_INSTRUCTIONS TO FOLLOW_.
Set down only what runs from the line containing "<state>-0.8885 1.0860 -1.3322" through the last line of the data, exactly as it reads.
***** DATA EXTRACT *****
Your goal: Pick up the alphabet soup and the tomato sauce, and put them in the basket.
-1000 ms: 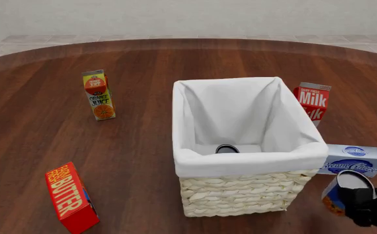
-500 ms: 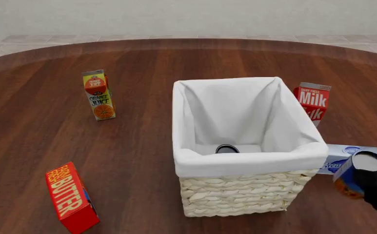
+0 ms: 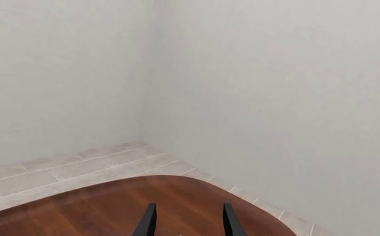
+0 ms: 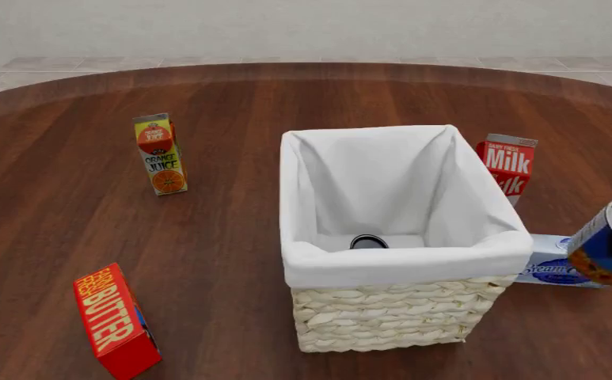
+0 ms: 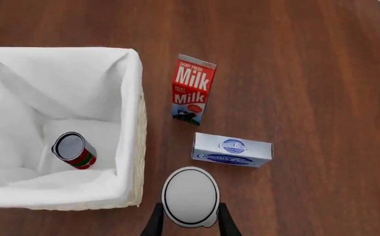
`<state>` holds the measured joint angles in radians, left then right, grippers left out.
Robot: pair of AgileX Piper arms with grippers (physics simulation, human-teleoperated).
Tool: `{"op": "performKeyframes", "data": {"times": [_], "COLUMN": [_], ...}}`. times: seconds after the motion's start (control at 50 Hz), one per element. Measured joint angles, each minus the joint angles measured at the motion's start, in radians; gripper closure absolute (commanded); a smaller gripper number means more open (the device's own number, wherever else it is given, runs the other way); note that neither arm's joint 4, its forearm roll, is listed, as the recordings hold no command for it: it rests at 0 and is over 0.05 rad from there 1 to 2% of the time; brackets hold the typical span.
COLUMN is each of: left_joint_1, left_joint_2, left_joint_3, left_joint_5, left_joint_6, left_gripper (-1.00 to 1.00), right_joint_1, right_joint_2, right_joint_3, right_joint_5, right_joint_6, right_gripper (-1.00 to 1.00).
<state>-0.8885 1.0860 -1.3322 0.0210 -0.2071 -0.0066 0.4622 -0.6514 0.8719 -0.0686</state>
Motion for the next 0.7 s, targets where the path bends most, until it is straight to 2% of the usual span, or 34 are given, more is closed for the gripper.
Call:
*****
_ANSWER BOX_.
<state>-0.8885 1.0860 -1.3322 0.0210 -0.2071 -0.0066 0.4622 -0.6514 0.8719 -0.0686</state>
Motion for the next 0.7 s, targets where the path bends most, until it is straight to 2% of the usual span, or 34 are given, more is closed for the gripper.
Call:

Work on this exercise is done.